Через три месяца после гибели Антонио Риццо, в феврале 1453 г., венецианский сенат проголосовал-таки за отправку в Константинополь 2 транспортных судов с экипажем в 400 человек на каждом. За этими судами должны были последовать 15 галер – когда они будут полностью готовы. Но только 20 апреля первые корабли отправились из лагуны; к этому времени 3 генуэзских судна, зафрахтованных папой Николаем V и наполненных провизией, приобретенной за его собственный счет, уже достигли Константинополя. Но, к чести Серениссимы, ее колония в городе ответила на турецкую агрессию весьма достойно. Предводитель венецианцев Джироламо Минотто пообещал константинопольцам всяческую поддержку, заверив императора в том, что ни одно судно республики не покинет гавань без разрешения византийских властей. В общей сложности колония смогла предоставить 9 торговых судов. Что касается генуэзцев, то многие из колонистов в Галатее прибыли в Константинополь. Появились в городе также решительно настроенные молодые люди из самой Генуи. Их лидер Джованни Джустиниани Лонго, член одного из самых влиятельных семейств в республике, известный знаток в области ведения войны в осадных условиях, 29 января привел в Константинополь свою личную армию численностью в 700 человек.

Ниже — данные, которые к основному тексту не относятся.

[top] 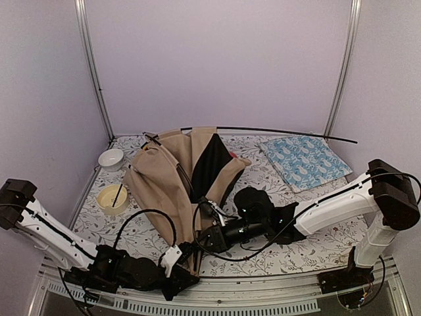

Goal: Set up the pet tent

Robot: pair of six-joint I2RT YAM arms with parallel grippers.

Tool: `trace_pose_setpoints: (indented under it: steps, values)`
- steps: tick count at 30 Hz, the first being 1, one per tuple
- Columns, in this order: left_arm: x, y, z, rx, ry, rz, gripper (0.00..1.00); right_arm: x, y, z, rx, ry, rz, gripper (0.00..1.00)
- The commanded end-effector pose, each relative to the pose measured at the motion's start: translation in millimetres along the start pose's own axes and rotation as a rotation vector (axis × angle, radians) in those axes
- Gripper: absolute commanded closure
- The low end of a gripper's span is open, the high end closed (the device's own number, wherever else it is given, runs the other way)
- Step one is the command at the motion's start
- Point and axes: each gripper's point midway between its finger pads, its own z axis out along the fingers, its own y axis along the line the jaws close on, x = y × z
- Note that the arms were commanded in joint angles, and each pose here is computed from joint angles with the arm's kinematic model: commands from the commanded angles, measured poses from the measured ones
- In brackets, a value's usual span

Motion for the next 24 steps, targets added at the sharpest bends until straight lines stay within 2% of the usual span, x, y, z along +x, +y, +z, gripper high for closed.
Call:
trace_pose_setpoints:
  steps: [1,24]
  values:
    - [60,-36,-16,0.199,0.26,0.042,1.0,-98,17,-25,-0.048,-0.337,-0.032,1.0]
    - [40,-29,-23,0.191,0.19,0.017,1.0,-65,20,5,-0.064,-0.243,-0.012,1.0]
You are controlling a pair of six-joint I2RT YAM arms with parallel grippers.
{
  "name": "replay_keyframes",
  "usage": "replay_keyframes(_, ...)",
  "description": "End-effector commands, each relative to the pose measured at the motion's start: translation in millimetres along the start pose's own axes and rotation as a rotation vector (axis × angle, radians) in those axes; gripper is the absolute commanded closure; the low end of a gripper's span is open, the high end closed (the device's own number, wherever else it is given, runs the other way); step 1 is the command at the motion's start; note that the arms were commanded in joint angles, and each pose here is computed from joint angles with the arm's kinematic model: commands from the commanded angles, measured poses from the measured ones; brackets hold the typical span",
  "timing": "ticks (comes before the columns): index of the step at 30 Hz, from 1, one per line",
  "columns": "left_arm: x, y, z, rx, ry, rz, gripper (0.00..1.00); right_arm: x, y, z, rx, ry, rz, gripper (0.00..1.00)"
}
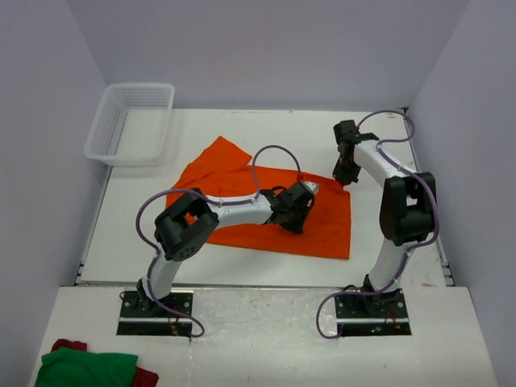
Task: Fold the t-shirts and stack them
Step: Fold the flattened tshirt in 1/3 of the way
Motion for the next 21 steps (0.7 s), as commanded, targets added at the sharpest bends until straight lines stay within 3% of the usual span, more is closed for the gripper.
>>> replay_keyframes(1,9.7,-32.6,-31.4,0.135,-0.051,0.042,1.00,-3.7,12.5,28.2,-0.038,0.016,0.003,1.00)
replay_keyframes(8,2.6,-49.4,-13.5,0.105,-0.058,0.071,1.00,-10.6,-2.8,58.0,-0.023,0.043,-0.026,1.00)
replay_keyframes(13,4.3,-33.0,18.5,0.001,-0.067,0.164,0.98,-7.4,-12.9,60.9,0.000,0.064,-0.015,1.00)
replay_keyframes(16,9.6,-10.1,47.9,-0.074,-0.054,0.211,0.81,-5.0,-13.9,61.9,0.005,0.062,-0.001,1.00)
replay_keyframes(17,17.0,1.5,59.9,-0.094,-0.042,0.230,0.70,-5.1,-13.2,62.6,0.003,0.060,0.002,1.00)
replay_keyframes(20,37.8,27.5,95.5,-0.159,0.002,0.257,0.51,-5.8,-10.7,65.6,-0.003,0.053,0.010,1.00)
replay_keyframes(21,44.0,35.0,107.5,-0.179,0.020,0.253,0.48,-6.1,-11.1,66.0,-0.002,0.053,0.011,1.00)
Point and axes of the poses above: each gripper's point midway between its finger pads, its own y axis back along the fingers, its own x axis along the line the jaws close on, z = x × y, the point moved 4 cm from there along y, back along the fingers, and after that the axes turned 6 degrees about y, right-handed, at the moved point
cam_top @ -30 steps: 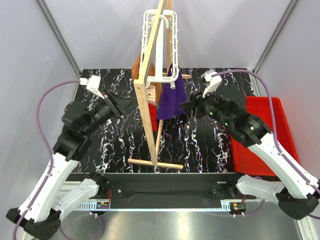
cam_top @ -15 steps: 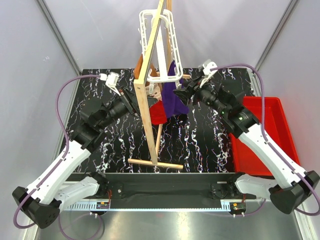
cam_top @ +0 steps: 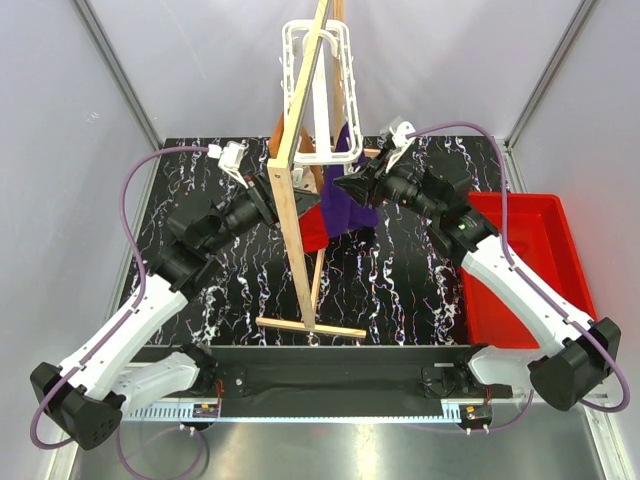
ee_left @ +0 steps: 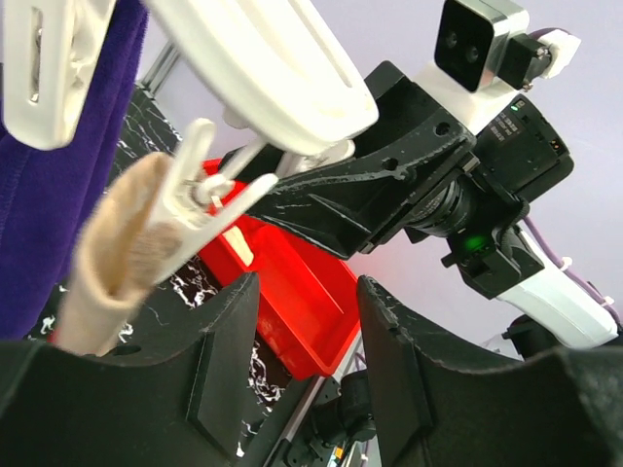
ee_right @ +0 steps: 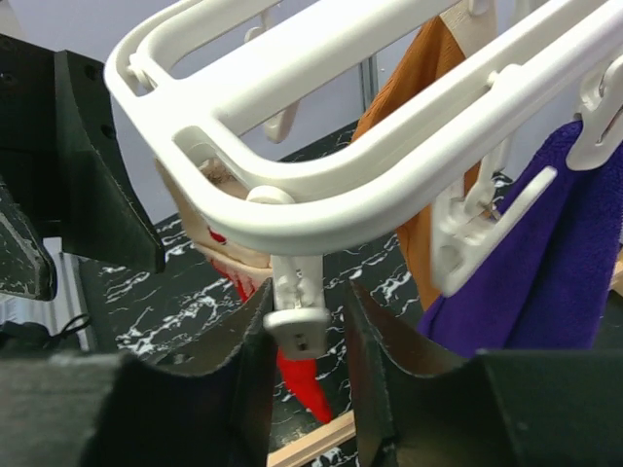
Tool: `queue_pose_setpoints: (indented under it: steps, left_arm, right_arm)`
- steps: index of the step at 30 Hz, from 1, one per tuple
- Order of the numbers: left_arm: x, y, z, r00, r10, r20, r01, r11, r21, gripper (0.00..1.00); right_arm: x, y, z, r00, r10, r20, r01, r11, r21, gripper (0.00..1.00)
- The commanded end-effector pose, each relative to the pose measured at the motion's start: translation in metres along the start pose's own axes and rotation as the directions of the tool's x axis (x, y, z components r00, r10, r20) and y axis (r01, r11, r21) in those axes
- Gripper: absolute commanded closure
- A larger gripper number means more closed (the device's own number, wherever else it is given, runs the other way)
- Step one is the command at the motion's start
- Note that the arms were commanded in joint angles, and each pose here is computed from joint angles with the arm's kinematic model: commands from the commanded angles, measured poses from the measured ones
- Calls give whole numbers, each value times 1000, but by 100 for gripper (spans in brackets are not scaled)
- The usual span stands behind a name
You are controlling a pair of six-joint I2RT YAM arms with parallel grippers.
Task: Clip the socks to the hanger
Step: Open the clamp at the hanger.
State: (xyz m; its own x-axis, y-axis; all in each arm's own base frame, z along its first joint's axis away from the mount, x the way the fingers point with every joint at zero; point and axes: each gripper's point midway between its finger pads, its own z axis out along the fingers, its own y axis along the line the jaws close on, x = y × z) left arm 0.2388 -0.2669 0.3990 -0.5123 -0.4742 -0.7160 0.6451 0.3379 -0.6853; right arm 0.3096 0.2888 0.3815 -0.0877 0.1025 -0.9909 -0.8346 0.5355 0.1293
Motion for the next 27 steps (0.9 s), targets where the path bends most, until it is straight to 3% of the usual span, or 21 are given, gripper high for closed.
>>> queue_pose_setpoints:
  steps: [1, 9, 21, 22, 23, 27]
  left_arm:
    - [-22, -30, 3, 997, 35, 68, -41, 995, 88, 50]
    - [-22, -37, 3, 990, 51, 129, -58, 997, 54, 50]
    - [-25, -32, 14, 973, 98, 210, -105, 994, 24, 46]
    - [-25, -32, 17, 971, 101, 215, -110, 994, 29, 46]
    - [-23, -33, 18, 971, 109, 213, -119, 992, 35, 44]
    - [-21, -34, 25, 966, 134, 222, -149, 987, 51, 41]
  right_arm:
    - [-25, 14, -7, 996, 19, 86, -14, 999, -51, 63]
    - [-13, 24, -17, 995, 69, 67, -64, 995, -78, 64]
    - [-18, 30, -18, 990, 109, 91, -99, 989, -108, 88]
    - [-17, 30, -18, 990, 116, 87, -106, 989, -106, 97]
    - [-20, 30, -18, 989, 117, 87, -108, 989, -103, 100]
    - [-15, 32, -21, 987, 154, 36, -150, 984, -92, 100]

Все это должно было несколько ободрить Константина, но его ожидал серьезный удар: в ночь на 26 февраля 7 венецианских кораблей незаметно вышли из Золотого Рога, увезя с собой около 700 итальянцев. А всего лишь за несколько дней до этого капитаны кораблей дали торжественную клятву оставаться в городе.
И вот наконец император смог оценить имевшиеся у него ресурсы. На якоре в Золотом Роге стояло 8 венецианских судов, 5 генуэзских, по одному из Анконы, Каталонии и Прованса и вдобавок к этому 10 византийских кораблей: все, что осталось от имперского флота. Таким образом, общее количество кораблей составляло 26 – просто ничтожное число в сравнении с размерами османской армады. Но проблема с людскими ресурсами была еще более серьезной: согласно переписи, общее количество находившихся в городе мужчин, годных к воинской службе, включая монахов и священников, составляло около 7000 человек (4983 грека и примерно 2000 иностранцев). Не слишком густо – для обороны 14-мильных стен от 100-тысячной армии Мехмеда.
К утру 6 апреля большинство защитников города уже находились на своих местах. Император и Джустиниани осуществляли командование на самом уязвимом участке стены, пересекающем долину маленькой речки Ликос, примерно в миле от северной оконечности города. Приморские стены были укомплектованы гораздо менее плотно, но их гарнизоны выполняли также роль дозорных, сообщая о передвижениях турецких судов.
Султан подверг сухопутные стены артиллерийскому обстрелу, не имевшему прецедентов в истории осадных войн. К вечеру первого дня он сокрушил участок стены вблизи Харисийских ворот. Солдаты султана неоднократно предпринимали попытки прорваться внутрь, но вновь и вновь защитники города отбрасывали их назад – пока надвинувшиеся сумерки не заставили турок вернуться в лагерь.